I know my body needs the exercise -But- my lazy human-ness just does not want to co-operate most of the time.I realize that one of my main motivations is from where I visited a local nursing home with a friend - and it SCARED me to death- so I always tell my lazy self - do you want to end up there????????????????????????? No - is a quiet simple answer which my body just tries to slide by on me. Then the health guy asks me IF I want some of the diseases like arthritis - or out of control diabetics (I do control mine with diet and exercise) The one part that my body wants to avoid. Or even weight gain -(after I just worked so hard all summer long to lose 8 pounds-do I really want to gain all of that back and throw all of that hard work right out the window) NO.

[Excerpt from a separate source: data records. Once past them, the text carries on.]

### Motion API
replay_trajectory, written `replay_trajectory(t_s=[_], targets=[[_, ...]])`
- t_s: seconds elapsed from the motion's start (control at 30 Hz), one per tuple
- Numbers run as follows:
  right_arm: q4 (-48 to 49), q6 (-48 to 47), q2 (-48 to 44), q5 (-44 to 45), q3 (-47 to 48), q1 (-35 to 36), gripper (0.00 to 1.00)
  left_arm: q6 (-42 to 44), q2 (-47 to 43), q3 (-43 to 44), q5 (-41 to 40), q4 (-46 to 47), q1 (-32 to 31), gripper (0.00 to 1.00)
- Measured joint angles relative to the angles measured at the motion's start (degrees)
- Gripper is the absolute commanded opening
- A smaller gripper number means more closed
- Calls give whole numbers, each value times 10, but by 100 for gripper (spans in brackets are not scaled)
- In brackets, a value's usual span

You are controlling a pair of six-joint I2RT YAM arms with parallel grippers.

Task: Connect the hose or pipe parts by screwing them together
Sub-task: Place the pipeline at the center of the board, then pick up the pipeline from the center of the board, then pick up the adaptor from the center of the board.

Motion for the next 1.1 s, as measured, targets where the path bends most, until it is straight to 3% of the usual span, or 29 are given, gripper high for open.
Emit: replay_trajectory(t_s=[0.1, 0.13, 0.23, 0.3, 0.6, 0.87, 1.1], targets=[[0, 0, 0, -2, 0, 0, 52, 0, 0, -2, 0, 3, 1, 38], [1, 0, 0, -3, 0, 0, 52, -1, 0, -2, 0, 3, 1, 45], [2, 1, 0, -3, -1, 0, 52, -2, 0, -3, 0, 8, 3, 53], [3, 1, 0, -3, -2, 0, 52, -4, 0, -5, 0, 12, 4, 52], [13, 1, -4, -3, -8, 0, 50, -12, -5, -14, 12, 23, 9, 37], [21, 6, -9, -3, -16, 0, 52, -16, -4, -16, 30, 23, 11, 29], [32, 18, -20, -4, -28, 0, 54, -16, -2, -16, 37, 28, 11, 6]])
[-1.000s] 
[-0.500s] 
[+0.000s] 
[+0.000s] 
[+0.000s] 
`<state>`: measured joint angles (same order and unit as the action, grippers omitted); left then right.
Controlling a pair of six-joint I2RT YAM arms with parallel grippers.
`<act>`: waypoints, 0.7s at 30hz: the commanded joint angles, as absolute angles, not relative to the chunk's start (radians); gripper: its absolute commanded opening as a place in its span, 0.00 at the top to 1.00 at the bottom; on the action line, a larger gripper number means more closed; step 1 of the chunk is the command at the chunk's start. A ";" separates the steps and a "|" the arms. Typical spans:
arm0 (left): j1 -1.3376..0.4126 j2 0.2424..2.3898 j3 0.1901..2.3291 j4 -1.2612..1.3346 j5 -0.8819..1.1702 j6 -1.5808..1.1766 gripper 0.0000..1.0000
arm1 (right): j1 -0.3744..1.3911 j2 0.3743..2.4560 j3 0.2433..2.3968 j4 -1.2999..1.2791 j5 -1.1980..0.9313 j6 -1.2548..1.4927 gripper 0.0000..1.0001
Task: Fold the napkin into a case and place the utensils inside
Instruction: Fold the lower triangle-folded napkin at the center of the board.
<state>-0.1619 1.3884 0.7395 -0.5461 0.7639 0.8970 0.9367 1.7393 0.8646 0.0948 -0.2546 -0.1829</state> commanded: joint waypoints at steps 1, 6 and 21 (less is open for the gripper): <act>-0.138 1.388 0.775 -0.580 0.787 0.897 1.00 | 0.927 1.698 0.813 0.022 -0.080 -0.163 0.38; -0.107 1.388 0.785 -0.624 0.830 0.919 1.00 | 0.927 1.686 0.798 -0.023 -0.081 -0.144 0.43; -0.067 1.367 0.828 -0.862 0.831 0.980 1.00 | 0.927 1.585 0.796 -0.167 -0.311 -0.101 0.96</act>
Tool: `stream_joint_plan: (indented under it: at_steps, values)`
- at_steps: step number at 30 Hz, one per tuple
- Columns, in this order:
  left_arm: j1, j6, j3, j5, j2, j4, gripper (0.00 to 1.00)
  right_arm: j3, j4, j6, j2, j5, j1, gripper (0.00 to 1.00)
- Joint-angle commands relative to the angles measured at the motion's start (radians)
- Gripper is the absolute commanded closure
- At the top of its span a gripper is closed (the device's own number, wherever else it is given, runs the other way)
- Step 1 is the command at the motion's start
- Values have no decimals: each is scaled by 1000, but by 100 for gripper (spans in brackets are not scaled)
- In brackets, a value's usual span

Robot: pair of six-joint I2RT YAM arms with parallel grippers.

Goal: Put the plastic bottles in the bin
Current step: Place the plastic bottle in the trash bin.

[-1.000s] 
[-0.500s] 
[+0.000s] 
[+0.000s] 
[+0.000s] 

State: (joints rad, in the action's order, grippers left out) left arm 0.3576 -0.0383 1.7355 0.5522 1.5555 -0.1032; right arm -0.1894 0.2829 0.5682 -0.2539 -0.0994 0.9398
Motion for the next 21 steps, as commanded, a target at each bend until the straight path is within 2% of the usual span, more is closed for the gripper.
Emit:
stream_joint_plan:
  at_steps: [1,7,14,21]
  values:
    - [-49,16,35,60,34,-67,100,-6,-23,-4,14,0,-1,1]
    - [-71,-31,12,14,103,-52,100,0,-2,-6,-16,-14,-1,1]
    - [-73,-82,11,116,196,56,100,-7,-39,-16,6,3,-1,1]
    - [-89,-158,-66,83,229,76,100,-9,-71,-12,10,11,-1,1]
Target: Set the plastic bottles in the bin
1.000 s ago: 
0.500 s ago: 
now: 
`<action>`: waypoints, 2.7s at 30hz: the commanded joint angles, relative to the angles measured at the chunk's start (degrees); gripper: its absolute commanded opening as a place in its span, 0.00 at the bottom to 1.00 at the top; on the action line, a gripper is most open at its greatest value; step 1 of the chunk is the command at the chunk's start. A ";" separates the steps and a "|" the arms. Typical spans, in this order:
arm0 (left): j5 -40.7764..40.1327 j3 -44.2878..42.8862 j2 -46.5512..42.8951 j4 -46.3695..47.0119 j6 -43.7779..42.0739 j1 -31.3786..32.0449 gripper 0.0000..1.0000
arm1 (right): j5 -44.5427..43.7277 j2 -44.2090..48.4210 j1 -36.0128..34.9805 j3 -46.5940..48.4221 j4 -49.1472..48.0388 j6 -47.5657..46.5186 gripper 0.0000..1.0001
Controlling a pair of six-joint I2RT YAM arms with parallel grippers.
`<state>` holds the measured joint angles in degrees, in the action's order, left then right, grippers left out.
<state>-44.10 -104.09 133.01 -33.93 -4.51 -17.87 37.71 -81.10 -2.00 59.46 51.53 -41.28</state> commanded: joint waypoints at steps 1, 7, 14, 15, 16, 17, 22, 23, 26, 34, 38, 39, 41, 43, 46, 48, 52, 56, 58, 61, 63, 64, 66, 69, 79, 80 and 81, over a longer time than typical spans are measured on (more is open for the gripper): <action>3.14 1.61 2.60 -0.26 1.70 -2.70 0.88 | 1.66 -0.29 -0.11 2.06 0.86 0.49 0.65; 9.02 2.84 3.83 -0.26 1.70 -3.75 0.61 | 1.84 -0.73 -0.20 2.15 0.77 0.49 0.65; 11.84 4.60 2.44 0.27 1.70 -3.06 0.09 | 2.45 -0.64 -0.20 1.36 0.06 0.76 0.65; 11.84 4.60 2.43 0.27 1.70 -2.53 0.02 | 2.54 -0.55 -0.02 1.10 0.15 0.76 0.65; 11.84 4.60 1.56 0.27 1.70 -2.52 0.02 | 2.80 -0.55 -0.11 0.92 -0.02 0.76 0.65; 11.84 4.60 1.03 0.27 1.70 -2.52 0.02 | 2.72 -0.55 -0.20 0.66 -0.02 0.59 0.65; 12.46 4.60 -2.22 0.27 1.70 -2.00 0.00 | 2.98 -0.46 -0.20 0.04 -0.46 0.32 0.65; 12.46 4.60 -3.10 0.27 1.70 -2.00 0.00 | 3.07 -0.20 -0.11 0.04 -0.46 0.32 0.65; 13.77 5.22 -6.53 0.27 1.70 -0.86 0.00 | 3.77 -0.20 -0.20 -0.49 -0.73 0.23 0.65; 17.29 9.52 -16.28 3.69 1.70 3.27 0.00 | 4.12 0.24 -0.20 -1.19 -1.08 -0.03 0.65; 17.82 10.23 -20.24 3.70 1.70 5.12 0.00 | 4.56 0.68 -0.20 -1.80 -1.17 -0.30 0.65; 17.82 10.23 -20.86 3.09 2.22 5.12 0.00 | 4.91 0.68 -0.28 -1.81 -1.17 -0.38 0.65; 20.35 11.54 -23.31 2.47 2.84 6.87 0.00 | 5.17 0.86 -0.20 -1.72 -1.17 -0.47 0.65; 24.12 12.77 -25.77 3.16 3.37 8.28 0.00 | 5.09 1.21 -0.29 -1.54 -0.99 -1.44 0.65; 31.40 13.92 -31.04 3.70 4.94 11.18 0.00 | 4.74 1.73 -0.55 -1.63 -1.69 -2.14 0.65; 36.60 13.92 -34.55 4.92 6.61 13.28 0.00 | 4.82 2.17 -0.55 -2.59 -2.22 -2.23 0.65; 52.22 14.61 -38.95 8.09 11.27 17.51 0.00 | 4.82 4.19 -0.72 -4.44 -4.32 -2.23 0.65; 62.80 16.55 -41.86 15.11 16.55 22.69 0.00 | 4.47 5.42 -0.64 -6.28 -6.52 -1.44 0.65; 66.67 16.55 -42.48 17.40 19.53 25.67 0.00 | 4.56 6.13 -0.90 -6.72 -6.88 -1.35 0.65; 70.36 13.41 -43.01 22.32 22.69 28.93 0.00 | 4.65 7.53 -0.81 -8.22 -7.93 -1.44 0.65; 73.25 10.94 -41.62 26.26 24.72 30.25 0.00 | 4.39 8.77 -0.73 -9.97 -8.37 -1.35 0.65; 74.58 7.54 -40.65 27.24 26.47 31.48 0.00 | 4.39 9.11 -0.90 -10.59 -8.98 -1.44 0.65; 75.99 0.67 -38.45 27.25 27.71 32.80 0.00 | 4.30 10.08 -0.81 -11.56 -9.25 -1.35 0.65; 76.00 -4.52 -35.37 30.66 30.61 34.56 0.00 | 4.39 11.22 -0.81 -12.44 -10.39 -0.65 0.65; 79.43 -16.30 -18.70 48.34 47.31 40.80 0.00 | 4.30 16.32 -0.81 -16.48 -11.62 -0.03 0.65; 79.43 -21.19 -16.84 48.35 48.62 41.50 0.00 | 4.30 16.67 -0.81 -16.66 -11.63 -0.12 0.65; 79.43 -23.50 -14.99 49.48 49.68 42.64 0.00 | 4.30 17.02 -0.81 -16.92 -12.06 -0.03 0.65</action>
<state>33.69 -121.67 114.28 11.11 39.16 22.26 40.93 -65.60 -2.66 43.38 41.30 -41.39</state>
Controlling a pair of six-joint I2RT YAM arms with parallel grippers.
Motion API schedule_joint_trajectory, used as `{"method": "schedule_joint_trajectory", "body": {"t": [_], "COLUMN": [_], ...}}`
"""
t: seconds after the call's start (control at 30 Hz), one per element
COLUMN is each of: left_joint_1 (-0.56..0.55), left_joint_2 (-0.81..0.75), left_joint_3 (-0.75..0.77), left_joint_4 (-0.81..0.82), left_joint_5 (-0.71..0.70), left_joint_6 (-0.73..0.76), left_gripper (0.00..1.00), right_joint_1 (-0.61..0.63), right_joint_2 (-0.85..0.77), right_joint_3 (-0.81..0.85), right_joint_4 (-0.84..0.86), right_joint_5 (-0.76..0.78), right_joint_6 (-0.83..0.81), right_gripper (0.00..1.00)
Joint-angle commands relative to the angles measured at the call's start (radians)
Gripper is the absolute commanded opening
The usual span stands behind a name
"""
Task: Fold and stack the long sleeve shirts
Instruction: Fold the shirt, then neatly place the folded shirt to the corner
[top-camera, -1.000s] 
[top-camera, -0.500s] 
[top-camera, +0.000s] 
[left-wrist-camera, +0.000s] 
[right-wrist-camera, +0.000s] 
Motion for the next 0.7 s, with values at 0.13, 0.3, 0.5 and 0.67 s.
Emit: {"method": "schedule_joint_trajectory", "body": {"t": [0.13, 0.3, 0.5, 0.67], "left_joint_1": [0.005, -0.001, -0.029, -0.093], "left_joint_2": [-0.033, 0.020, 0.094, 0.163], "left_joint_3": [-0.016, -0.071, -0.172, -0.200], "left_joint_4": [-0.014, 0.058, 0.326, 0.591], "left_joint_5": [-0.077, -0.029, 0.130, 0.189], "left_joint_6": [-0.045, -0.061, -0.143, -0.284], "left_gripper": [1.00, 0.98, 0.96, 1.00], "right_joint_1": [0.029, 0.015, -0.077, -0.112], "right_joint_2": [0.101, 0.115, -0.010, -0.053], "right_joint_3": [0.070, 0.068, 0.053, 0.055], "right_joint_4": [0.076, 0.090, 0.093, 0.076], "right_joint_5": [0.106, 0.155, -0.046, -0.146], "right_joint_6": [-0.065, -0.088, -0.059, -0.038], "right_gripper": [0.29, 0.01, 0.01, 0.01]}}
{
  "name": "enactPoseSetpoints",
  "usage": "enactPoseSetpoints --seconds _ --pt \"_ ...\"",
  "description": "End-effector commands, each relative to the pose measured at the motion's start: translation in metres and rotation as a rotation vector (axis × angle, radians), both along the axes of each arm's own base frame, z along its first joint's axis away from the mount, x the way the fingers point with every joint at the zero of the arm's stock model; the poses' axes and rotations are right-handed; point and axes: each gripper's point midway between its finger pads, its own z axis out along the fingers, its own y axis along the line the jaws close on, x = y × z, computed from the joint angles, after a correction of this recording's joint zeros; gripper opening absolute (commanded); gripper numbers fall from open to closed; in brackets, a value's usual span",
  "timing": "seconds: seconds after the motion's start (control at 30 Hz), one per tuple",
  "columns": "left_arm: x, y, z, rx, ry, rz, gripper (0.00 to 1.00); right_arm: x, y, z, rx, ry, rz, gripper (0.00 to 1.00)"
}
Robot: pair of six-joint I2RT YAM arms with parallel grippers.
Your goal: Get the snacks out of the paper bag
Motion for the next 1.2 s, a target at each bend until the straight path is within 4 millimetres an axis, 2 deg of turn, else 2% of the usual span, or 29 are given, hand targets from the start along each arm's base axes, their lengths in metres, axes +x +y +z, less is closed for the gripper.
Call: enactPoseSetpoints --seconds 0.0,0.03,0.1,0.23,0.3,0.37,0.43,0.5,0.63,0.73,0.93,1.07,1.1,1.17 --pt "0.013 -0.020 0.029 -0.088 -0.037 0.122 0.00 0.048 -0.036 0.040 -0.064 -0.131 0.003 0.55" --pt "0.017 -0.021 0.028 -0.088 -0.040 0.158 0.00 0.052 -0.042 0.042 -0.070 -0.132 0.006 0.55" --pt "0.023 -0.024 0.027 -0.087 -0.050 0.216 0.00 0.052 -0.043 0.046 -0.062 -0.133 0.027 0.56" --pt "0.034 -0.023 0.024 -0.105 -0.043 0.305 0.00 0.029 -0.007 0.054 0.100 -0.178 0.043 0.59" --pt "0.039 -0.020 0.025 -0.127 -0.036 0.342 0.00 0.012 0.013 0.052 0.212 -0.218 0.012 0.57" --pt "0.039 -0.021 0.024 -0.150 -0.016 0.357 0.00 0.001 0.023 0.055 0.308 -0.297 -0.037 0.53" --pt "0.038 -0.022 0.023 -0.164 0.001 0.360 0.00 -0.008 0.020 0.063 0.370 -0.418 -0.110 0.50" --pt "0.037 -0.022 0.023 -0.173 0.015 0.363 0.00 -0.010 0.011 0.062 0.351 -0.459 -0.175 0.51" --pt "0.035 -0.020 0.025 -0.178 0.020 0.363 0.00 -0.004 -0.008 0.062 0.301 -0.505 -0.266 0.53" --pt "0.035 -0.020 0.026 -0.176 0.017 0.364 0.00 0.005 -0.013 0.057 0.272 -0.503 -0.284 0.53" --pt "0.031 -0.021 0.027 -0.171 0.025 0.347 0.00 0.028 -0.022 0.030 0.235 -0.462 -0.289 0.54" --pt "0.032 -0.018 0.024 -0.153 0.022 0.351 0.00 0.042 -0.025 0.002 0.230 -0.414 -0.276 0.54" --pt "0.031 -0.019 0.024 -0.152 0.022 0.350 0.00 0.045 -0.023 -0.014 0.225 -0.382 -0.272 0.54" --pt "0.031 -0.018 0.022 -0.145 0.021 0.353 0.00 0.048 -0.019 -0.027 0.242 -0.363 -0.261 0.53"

By the time I have started this argument with myself as I start following Honey Bear - I realize that I am halfway up the hill! LOL See what procrastination can do to your -and for you! LOL So, needless to say Miss Honey Bear deserves a gold star for tricking me into doing what I need to do. : )
I made it back to the house and DH and I had breakfast. My still SORE gums appreciate some kind of food that is SOFT! It has been a week today and I had expected the pain to be gone and me to be all mended. Guess I was wrong. I even think I feel one small spot where a bone may be working out. I was hoping that would not happen ! Plus that middle front is so painful -I think because my bottom teeth keep hitting that area when I forget that I am "toothless" and attempt to pull a normal action like chewing something. : (
My whole life time I thought I would enjoy growing older- you know- by then you would have learned a little about yourself -like figured out what you really do like and be able to enjoy that. I just did not realize there were OTHER things that would be included in the "bundled package"! LOL
So I have made it this far with Many interruptions all afternoon and I wish I had finished it -but my "zing" has run out on me and my eye-balls are trying to slip closed on me- Drats!!!!!!!!!!!!! Tomorrow is DH's doctor appointment and I am dreading it. It seems like as long as we don't have to go see a doctor that this "Cancer-stuff" does not exist and our life is just normal. But , when you see the man in the white jacket and all of his helpers - it strikes the fear of the unknown in my heart.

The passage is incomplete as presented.